私の手を握るその手は先ほどとなにも違わなかった、再びあたりには重たい空気が流れ始める。蝕月さんは神酒さんの刀を帯刀して身だしなみを少し整えて再び私たちの話に参加した。「俺を殴っていたのとお前らを狙っている奴らは、裏で繋がっている」彼はそう言うと上着を脱いで背中に書き残した、言葉をよみはじめる、

「頭に刺があるのが“鬼”」

それを聞くと風さんと我呪さんの顔が曇る、それに比べて蝕月さんは真剣に話を聞いて表情は一切変えていなかった。なんかみんな嘘付きみたい。

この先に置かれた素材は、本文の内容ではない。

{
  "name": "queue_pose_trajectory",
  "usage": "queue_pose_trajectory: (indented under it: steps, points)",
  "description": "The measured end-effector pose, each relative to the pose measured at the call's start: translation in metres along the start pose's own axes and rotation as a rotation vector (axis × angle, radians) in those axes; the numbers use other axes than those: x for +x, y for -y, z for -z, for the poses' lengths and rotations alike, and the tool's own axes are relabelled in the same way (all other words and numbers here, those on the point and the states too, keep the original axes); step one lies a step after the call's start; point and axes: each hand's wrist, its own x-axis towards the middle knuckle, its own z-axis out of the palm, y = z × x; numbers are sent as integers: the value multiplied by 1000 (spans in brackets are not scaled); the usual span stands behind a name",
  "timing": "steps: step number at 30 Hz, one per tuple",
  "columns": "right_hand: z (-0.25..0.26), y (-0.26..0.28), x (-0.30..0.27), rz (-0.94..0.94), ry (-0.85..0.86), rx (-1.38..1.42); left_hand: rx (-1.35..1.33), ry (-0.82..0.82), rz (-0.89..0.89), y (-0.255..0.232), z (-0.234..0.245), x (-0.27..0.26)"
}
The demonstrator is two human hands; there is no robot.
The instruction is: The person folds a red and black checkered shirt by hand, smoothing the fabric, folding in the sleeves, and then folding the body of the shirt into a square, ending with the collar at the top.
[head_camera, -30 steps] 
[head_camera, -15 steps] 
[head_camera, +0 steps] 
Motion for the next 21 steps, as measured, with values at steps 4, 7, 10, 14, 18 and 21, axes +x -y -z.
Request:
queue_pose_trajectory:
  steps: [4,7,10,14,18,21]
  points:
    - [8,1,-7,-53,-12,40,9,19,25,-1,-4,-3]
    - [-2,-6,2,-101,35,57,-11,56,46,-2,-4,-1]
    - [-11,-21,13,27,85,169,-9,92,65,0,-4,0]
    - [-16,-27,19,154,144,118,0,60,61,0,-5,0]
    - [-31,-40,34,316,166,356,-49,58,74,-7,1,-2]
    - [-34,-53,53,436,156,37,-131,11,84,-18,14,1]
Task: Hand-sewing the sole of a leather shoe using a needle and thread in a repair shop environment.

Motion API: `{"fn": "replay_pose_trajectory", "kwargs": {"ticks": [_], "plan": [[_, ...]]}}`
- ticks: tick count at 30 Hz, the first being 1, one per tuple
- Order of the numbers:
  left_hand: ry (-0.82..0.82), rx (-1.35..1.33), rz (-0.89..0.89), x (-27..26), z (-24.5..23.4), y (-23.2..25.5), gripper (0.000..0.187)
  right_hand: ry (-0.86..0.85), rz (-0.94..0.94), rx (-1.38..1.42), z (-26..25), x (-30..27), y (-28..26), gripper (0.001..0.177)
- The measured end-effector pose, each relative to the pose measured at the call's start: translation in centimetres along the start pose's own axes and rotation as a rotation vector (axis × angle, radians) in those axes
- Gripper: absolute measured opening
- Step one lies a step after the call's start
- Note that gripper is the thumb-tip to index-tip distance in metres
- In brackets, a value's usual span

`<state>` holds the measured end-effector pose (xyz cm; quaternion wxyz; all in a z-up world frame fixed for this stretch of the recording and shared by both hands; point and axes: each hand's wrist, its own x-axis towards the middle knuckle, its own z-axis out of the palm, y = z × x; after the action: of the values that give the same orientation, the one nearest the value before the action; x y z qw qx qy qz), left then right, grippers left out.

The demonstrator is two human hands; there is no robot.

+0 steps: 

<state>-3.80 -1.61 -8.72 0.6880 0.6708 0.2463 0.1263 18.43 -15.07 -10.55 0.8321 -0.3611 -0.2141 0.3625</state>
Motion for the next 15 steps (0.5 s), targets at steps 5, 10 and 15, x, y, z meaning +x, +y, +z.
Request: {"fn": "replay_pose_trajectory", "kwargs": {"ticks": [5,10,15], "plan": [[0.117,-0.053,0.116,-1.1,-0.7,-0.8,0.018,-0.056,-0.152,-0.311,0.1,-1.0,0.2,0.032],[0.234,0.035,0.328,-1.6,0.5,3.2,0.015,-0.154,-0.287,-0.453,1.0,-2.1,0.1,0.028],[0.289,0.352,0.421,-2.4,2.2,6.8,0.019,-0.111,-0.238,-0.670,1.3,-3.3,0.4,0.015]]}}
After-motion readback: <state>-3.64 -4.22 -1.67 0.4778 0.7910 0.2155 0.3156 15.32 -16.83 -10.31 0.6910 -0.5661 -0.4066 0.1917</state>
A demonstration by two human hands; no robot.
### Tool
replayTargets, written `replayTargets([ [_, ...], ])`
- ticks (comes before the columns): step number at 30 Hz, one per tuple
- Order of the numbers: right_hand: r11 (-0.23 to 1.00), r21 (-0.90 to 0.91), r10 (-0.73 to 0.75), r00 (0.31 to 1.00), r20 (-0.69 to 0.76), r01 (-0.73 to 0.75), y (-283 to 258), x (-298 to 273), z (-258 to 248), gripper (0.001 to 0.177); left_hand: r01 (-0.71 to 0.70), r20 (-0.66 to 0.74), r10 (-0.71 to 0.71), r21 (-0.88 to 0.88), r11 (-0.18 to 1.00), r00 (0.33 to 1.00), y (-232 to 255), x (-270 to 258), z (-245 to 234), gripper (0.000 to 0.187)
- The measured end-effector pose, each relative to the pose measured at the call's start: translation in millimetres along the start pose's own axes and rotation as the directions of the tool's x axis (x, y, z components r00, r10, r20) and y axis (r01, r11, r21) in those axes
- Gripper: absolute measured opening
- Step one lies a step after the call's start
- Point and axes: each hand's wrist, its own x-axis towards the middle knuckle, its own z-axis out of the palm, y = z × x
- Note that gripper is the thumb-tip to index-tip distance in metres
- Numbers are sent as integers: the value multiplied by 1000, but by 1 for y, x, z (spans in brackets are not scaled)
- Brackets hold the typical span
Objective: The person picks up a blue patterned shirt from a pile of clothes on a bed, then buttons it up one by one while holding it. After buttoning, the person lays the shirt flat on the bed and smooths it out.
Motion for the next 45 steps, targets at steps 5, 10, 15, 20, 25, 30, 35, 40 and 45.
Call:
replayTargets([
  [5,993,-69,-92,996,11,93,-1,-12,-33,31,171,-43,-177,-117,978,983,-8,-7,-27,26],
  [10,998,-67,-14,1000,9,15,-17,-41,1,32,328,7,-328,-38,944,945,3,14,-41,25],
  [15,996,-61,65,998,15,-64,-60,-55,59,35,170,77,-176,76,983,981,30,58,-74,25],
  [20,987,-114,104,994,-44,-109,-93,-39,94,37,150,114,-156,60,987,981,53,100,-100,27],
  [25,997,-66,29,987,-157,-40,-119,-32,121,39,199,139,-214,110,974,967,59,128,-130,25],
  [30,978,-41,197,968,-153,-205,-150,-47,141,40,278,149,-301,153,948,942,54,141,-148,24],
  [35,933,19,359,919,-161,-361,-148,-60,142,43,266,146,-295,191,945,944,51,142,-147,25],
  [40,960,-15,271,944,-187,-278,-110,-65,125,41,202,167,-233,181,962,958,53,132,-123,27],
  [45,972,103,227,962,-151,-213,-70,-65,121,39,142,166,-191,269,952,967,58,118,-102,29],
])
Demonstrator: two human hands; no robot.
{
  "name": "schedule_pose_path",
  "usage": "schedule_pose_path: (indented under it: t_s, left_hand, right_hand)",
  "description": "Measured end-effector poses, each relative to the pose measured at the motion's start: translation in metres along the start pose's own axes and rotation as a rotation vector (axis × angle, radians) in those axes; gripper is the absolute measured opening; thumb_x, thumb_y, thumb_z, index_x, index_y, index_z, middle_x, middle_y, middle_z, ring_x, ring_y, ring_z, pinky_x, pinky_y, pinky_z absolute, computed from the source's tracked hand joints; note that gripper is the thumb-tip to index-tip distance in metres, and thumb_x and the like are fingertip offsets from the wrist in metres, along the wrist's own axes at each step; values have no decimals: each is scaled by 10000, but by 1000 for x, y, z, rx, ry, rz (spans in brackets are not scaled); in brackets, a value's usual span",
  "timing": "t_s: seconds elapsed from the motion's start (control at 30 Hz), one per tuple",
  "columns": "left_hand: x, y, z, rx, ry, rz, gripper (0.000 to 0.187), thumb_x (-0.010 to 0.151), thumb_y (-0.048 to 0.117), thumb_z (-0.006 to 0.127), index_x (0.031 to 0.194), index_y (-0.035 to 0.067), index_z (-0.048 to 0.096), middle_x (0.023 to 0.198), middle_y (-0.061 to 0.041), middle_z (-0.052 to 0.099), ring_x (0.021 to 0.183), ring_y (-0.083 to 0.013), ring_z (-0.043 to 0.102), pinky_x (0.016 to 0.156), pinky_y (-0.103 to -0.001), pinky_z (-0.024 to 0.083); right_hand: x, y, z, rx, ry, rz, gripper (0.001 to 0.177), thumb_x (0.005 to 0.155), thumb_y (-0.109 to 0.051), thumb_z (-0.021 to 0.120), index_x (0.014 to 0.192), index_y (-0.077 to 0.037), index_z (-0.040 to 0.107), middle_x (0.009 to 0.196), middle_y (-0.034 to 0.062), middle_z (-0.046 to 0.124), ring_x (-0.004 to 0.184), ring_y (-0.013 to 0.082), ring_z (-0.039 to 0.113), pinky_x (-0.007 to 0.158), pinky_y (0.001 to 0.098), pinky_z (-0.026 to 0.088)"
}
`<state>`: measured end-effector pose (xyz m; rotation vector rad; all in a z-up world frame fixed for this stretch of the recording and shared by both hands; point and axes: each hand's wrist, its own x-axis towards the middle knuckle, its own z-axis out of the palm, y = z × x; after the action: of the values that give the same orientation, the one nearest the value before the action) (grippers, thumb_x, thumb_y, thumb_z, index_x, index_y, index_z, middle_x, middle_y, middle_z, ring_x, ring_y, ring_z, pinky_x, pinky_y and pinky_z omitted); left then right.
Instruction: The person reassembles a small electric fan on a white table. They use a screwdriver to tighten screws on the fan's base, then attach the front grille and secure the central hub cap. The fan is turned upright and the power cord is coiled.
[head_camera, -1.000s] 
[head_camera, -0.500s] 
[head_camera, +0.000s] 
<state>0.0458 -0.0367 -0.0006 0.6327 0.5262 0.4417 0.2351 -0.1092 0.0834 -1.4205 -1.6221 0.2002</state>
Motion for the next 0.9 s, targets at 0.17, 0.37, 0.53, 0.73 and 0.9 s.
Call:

「んで、私を殴っていたのは妖刀の集まりだ、あいつらは基本嫌われている、それの腹いせを大々的にやろうって感じだな」

夜寄さんが着ている服はどうやら紙製らしく、筆で服に文字を書いて、紙のようにして使っているらしい、反発していた磁石がひっくり返ったように疑問を理解できた。

「ちなみに俺の力は“破壊”だ、でも軟創との約束で危険な時にしか使わないようにしてる」

そう言うと試しに側にある木の桶に触れた、その桶は一瞬にして消えてしまい、どうしてそこに目を向けているのかもわからなくなってしまった。